(Required action) Reproduce the entries in full. Exclude all images from the copy.
Exercise data Start Marker
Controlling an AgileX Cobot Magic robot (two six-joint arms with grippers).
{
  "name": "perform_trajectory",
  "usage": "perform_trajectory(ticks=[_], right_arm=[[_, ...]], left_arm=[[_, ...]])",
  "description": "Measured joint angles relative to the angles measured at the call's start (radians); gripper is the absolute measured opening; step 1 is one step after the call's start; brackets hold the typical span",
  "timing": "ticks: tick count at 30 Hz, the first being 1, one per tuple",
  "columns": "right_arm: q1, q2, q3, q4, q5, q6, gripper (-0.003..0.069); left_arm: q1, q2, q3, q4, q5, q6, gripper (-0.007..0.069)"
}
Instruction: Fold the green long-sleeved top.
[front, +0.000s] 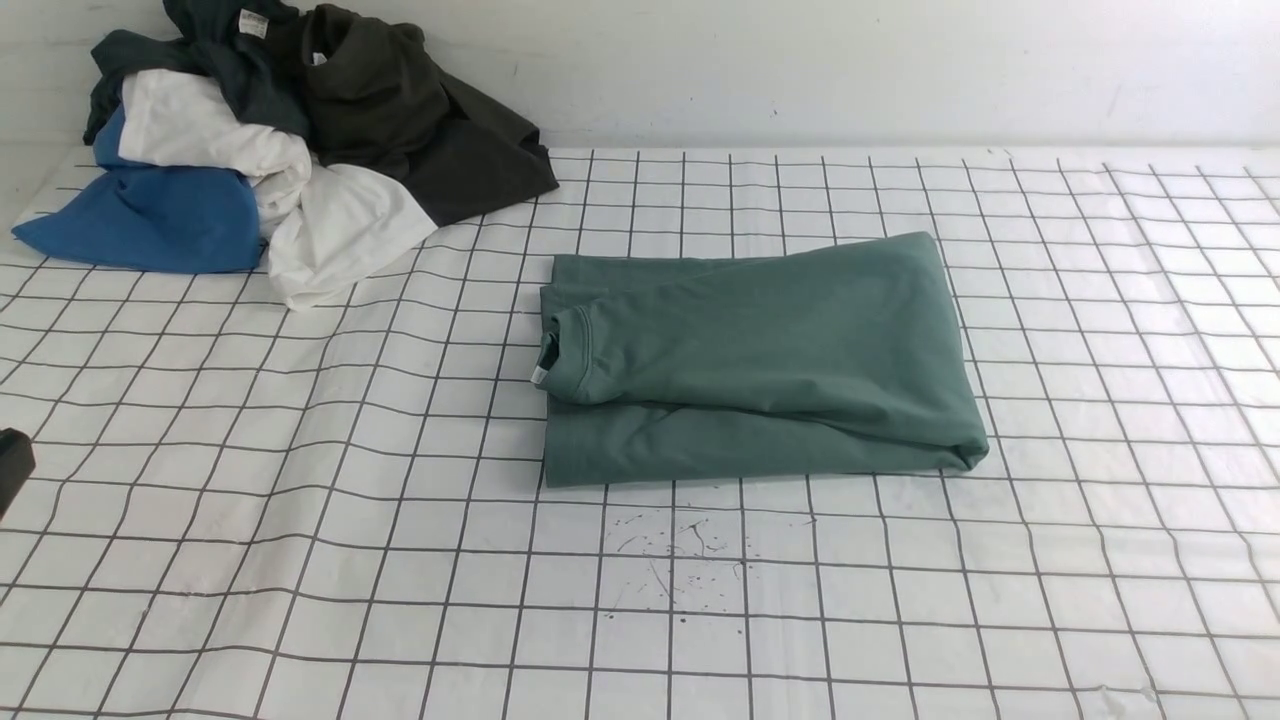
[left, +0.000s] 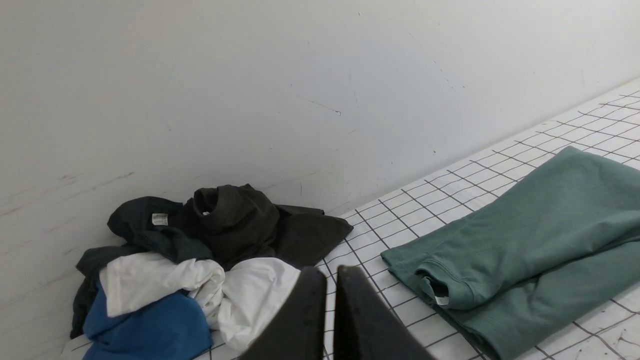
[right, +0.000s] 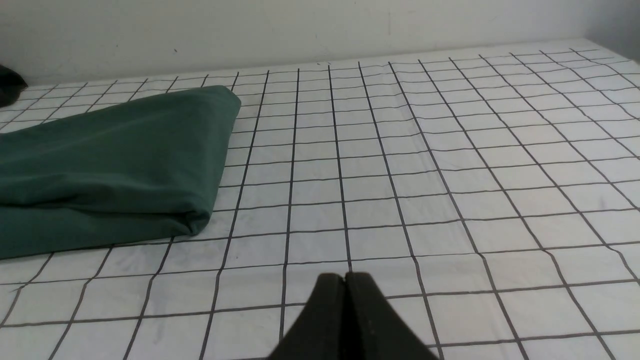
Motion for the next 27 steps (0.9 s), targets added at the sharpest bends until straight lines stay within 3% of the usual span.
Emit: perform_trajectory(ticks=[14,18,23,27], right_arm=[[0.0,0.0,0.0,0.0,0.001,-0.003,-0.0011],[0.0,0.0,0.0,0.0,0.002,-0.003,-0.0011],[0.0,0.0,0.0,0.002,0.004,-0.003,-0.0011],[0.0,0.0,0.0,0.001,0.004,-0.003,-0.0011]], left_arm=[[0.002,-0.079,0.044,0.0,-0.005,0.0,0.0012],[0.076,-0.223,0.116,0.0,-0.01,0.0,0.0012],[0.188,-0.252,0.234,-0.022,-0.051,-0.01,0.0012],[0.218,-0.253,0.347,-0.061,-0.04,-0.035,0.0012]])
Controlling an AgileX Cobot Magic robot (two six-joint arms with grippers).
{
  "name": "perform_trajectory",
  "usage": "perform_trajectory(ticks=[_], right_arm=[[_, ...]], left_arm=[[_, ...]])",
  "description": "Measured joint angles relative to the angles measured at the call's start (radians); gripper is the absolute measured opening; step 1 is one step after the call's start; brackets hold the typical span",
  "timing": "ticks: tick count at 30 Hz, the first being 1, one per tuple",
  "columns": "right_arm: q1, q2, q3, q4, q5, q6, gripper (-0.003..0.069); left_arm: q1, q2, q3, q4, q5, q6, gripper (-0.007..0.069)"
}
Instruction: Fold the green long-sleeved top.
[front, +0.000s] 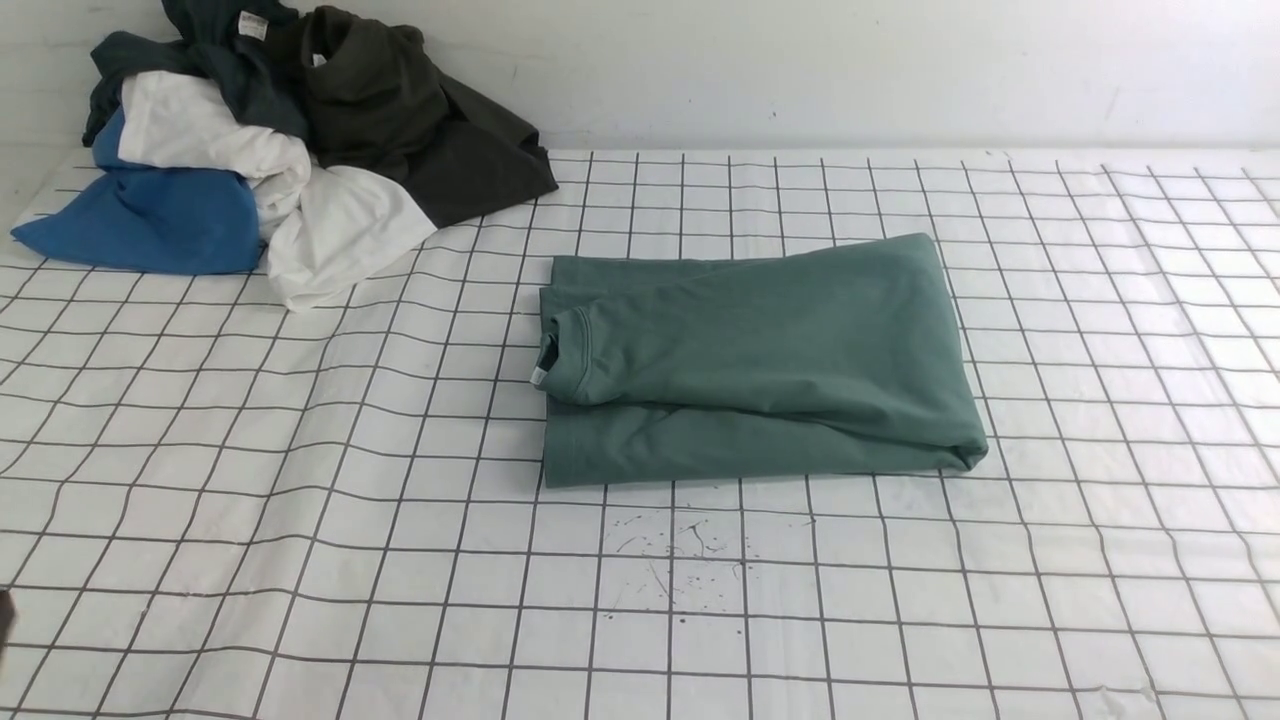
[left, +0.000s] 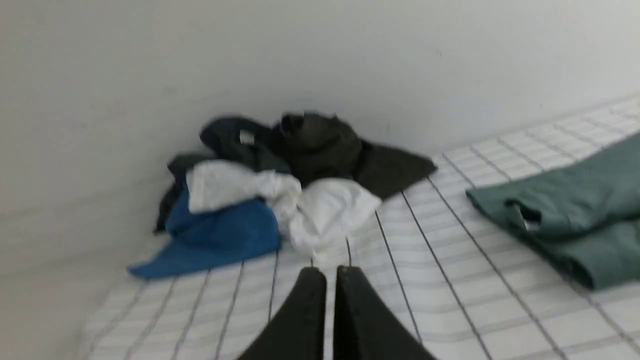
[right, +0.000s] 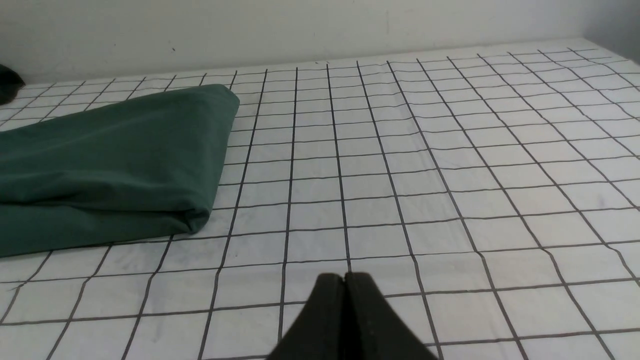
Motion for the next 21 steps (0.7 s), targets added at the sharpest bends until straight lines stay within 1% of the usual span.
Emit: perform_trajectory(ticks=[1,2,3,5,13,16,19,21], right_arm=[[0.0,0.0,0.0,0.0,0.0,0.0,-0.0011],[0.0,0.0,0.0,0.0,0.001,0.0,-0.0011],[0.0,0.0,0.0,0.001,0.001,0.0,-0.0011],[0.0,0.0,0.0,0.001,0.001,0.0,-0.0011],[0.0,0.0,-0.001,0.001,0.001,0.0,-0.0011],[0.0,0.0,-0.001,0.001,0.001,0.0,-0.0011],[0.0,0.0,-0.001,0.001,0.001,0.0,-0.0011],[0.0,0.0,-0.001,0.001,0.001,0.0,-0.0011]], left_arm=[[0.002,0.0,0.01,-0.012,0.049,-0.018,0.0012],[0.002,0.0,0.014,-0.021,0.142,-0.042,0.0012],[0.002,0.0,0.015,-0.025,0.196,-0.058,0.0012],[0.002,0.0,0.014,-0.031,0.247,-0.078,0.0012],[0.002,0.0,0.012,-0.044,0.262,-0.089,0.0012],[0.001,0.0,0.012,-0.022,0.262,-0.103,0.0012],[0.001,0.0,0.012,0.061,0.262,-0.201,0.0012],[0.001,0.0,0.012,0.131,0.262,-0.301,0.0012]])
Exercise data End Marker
(Exercise result)
Controlling an AgileX Cobot Magic robot (two six-joint arms with grippers).
{
  "name": "perform_trajectory",
  "usage": "perform_trajectory(ticks=[_], right_arm=[[_, ...]], left_arm=[[_, ...]])",
  "description": "Measured joint angles relative to the angles measured at the call's start (radians); gripper is the absolute measured opening; step 1 is one step after the call's start; brackets hold the typical span",
  "timing": "ticks: tick count at 30 Hz, the first being 1, one per tuple",
  "columns": "right_arm: q1, q2, q3, q4, q5, q6, gripper (-0.003..0.069); left_arm: q1, q2, q3, q4, q5, q6, gripper (-0.007..0.069)"
}
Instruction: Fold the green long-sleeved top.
[front, +0.000s] 
[left, +0.000s] 
[right, +0.000s] 
Motion for the next 27 steps (0.9 s), targets added at the sharpest bends until straight lines stay within 3% of the usual span.
Emit: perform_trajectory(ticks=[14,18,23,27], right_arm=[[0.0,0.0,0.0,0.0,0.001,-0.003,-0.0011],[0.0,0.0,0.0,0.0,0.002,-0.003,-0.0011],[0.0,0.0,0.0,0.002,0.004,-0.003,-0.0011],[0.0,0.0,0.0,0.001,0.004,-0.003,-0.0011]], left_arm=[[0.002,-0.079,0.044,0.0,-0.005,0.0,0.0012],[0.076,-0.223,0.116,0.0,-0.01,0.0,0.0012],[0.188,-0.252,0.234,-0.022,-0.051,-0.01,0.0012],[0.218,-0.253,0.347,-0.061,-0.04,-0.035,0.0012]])
Controlling an AgileX Cobot Magic robot (two six-joint arms with grippers).
{
  "name": "perform_trajectory",
  "usage": "perform_trajectory(ticks=[_], right_arm=[[_, ...]], left_arm=[[_, ...]])",
  "description": "Measured joint angles relative to the angles measured at the call's start (radians); gripper is the absolute measured opening; step 1 is one step after the call's start; brackets hold the typical span",
  "timing": "ticks: tick count at 30 Hz, the first being 1, one per tuple",
  "columns": "right_arm: q1, q2, q3, q4, q5, q6, gripper (-0.003..0.069); left_arm: q1, q2, q3, q4, q5, q6, gripper (-0.007..0.069)"
}
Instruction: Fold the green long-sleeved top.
[front, +0.000s] 
[left, +0.000s] 
[right, +0.000s] 
Motion for the next 21 steps (0.7 s), targets added at the sharpest bends until straight lines stay within 1% of the usual span.
Emit: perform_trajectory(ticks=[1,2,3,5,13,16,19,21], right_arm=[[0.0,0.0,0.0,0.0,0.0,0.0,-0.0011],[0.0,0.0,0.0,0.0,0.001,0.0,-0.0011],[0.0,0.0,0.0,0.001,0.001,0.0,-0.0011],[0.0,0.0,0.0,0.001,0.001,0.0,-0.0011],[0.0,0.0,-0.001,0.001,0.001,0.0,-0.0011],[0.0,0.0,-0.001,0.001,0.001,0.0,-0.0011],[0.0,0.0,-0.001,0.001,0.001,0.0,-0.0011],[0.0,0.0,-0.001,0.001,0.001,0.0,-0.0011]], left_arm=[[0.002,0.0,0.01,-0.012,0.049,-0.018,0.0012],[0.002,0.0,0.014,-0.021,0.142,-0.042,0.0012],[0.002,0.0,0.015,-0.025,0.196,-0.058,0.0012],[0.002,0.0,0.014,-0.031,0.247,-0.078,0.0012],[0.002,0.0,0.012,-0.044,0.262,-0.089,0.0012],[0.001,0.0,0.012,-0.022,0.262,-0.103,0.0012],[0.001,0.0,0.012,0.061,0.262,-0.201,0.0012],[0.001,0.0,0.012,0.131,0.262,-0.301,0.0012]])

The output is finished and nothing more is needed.